[[ Data extract open ]]
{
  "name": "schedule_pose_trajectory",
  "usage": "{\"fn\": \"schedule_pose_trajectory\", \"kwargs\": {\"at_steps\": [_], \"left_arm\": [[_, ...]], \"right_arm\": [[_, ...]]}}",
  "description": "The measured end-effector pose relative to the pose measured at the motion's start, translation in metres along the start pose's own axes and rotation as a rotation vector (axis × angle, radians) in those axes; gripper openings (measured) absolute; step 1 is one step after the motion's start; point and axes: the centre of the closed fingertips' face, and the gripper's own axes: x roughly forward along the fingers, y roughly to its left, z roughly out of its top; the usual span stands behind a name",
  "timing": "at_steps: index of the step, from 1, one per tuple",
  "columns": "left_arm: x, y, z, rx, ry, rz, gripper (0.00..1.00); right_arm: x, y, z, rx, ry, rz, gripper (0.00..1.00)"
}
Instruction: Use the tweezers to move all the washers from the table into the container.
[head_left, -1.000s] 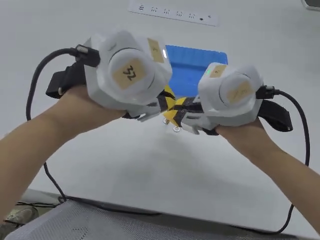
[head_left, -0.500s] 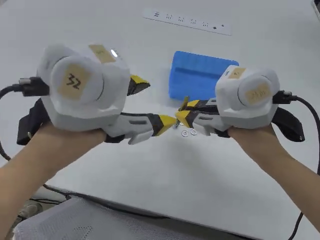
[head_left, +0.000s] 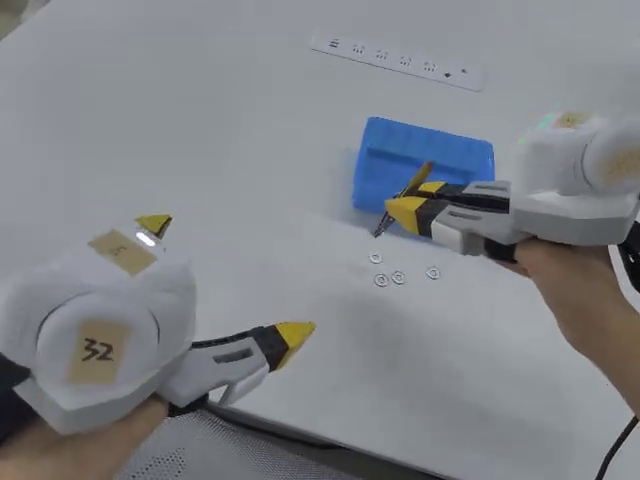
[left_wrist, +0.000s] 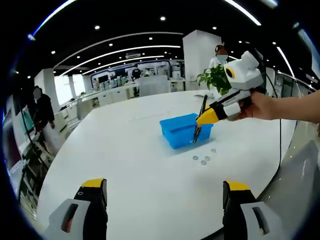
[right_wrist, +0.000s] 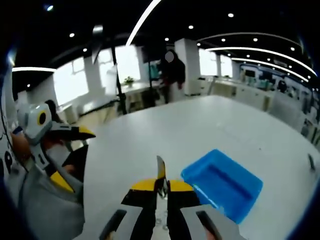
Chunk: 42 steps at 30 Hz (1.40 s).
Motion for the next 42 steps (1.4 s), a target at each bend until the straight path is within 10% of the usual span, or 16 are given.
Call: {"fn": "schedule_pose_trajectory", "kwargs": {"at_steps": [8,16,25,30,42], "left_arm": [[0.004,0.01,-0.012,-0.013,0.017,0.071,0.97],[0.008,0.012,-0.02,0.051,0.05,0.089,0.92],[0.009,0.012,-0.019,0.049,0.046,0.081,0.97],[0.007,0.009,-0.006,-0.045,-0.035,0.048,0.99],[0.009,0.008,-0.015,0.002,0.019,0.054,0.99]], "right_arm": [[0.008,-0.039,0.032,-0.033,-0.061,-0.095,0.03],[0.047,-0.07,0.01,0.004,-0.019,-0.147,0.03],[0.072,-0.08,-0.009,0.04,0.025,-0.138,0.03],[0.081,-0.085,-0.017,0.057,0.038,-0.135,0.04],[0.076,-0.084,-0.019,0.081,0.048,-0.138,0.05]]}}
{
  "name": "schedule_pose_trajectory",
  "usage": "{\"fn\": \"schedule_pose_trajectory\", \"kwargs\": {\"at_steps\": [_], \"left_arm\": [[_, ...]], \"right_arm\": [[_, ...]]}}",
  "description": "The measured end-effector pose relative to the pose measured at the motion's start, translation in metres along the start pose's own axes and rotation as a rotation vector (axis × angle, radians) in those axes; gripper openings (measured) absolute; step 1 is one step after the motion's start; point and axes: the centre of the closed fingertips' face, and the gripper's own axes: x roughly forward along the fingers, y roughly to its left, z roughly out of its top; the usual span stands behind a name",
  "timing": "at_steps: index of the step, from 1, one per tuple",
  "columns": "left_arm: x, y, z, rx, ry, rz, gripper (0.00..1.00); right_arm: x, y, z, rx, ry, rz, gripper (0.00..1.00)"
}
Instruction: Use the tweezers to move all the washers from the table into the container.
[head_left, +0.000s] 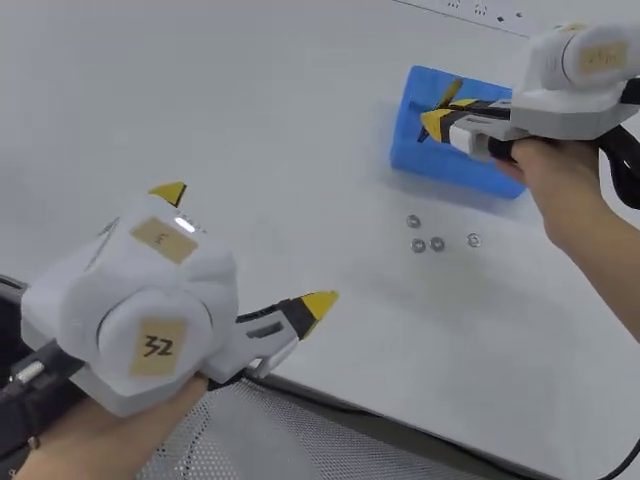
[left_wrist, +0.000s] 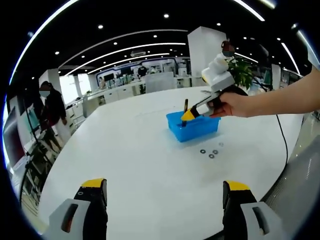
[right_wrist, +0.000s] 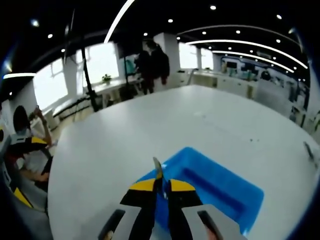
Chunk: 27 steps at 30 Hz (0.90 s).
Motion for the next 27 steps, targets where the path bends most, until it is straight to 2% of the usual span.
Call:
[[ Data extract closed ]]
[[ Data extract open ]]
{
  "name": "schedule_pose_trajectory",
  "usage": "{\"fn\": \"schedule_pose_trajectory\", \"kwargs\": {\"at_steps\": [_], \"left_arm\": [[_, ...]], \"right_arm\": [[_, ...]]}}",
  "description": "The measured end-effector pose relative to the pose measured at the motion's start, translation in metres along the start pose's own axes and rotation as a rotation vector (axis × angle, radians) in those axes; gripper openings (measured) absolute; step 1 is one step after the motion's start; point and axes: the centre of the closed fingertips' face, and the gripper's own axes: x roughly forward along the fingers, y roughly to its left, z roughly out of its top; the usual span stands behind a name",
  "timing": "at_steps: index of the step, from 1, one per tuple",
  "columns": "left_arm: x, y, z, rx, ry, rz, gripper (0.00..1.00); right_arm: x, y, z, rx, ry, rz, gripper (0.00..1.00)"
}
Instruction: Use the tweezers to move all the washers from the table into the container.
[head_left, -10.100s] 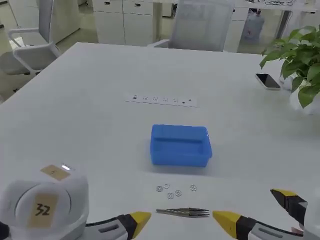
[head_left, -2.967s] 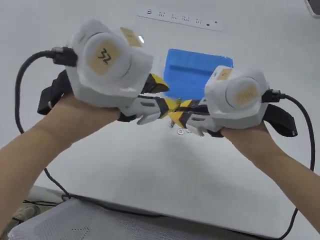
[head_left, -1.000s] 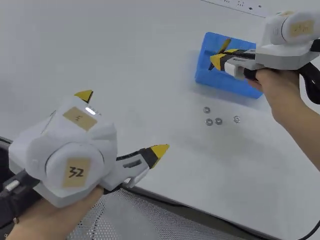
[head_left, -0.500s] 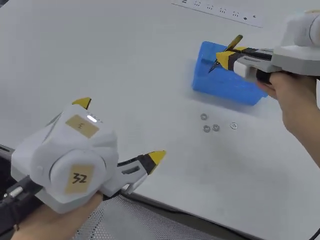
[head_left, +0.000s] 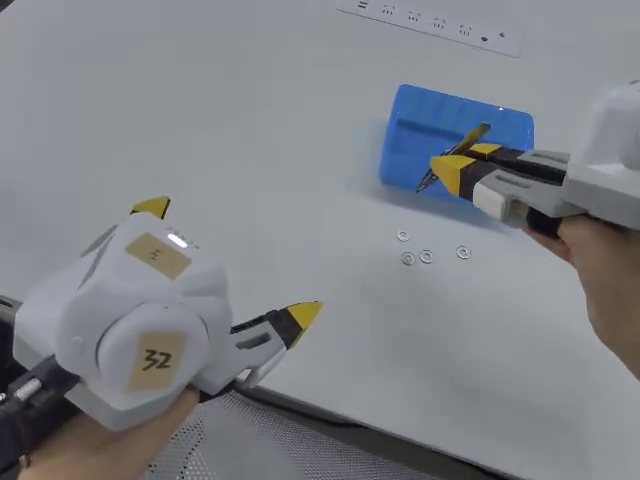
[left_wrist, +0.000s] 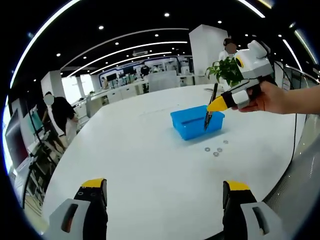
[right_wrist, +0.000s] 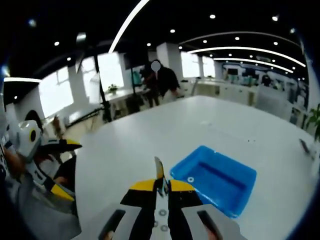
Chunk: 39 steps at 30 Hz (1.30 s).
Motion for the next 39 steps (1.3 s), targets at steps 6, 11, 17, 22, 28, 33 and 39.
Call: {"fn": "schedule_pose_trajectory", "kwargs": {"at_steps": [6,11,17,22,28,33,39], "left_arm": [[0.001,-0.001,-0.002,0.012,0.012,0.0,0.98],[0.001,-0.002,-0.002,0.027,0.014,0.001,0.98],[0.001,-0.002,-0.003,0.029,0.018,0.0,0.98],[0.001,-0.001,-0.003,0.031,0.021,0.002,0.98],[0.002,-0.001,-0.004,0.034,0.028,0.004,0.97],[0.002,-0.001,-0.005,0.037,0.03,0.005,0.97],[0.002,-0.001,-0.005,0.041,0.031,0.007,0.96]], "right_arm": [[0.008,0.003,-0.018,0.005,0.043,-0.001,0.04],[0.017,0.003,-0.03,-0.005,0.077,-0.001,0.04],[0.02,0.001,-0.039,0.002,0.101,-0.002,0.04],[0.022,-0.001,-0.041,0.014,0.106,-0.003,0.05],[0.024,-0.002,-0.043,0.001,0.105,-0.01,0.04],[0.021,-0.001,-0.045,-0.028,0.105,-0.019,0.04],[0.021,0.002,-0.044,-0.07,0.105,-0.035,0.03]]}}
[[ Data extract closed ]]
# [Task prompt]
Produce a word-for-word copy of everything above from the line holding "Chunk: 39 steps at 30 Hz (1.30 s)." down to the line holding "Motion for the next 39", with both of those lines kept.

# [Response area]
Chunk: 39 steps at 30 Hz (1.30 s).
Motion for the next 39 steps (1.3 s), targets at steps 6, 11, 17, 22, 28, 33 and 39.

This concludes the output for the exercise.